The myth reframed that decision as fate. By the early 1980s the narrative of innate suffering had settled into place — and it served people beyond Saint Laurent himself. Bergé’s role as indispensable caretaker required a Saint Laurent who could not function independently. Lelièvre recorded testimony that Bergé had “sustained YSL in his weaknesses, to the point of making him dependent.” She relayed it without endorsing it — but she recorded it where the official biography had not.

Bergé’s earlier testimony complicates the origin story he later recounted. In a 1987 television interview with Thierry Ardisson, he borrowed a phrase from Cocteau to describe Saint Laurent — a man who “enjoys a robustly bad health.” His later Numéro interview was more explicit: “with Yves, the roles were distributed from the beginning.” He loved Saint Laurent, Bergé said, “for his fragility, for his difficulty in grasping everyday life.” That framing — stable caretaker, fragile dependent — extended backwards across a relationship whose early years Lagerfeld, rival or not, remembered rather differently.

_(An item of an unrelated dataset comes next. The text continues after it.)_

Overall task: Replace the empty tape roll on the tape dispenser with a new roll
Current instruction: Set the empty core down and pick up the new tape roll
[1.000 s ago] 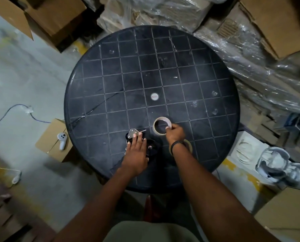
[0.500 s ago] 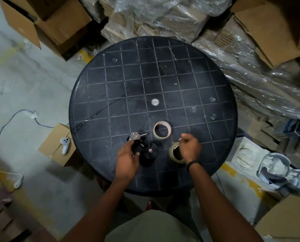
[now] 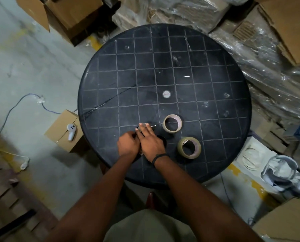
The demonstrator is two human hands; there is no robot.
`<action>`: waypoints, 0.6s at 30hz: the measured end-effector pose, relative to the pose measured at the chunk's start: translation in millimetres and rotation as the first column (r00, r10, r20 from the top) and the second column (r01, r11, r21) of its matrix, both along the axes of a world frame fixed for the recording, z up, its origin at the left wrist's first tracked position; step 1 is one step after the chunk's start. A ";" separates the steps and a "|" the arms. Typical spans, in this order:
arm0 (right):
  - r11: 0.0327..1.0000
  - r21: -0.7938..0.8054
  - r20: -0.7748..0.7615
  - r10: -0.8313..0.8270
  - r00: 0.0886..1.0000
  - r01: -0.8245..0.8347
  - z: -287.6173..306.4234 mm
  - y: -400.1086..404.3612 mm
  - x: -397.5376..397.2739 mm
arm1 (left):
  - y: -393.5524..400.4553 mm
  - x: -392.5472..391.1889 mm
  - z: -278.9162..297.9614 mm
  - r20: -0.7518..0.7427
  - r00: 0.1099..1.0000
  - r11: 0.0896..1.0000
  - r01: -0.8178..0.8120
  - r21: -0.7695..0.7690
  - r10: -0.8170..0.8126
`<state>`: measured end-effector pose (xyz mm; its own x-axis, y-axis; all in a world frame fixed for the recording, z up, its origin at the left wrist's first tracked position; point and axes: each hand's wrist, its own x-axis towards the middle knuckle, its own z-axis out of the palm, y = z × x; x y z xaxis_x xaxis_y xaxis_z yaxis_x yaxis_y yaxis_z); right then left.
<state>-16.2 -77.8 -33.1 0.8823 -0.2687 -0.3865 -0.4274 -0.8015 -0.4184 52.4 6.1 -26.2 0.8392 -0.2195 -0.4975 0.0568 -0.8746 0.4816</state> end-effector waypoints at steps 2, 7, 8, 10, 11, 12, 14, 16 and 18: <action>1.000 -0.017 0.001 0.002 1.000 -0.002 -0.9 -0.2 0.2 | -1.2 0.2 -0.7 -0.004 0.999 0.999 -0.043 0.007 0.043; 0.999 -0.043 -0.022 -0.028 0.999 0.027 -5.3 2.4 2.6 | 1.2 5.6 -2.6 -0.062 0.960 0.962 -0.273 -0.002 0.272; 0.998 -0.058 -0.033 -0.037 0.999 0.035 -8.0 4.5 4.3 | 3.1 6.8 -2.4 -0.070 0.951 0.953 -0.303 0.011 0.303; 0.995 -0.092 -0.066 -0.041 0.997 0.034 -9.8 10.2 7.4 | 5.9 8.5 -2.6 -0.075 0.958 0.960 -0.275 0.044 0.278; 0.994 -0.109 -0.086 -0.037 0.996 0.028 -9.6 13.4 8.4 | 6.5 9.5 -3.4 -0.087 0.961 0.965 -0.258 0.050 0.261; 0.992 -0.125 -0.105 -0.035 0.994 0.022 -10.4 16.2 9.1 | 7.4 11.1 -4.3 -0.112 0.960 0.966 -0.252 0.055 0.257; 0.990 -0.135 -0.128 -0.057 0.990 0.039 -11.4 21.2 10.6 | 9.3 16.5 -5.6 -0.182 0.941 0.958 -0.280 0.060 0.286; 0.990 -0.131 -0.156 -0.070 0.985 0.049 -10.6 25.2 11.7 | 10.6 20.8 -8.8 -0.223 0.923 0.950 -0.308 0.059 0.313; 0.992 -0.117 -0.177 -0.059 0.982 0.039 -6.0 26.9 13.2 | 10.4 21.5 -11.3 -0.218 0.934 0.959 -0.277 0.052 0.282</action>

Saint Laurent did not contest it. On 7 January 2002, at his studio on avenue Marceau, he read his retirement statement to journalists and described, in his own words, “the prison of depression and that of the nursing homes.” It was the closest he came, publicly, to speaking without the myth surrounding him. He closed with a single sentence: “Je ne vous oublierai pas.” I will not forget you. Whether that character had ever been separable from the man, the record does not say.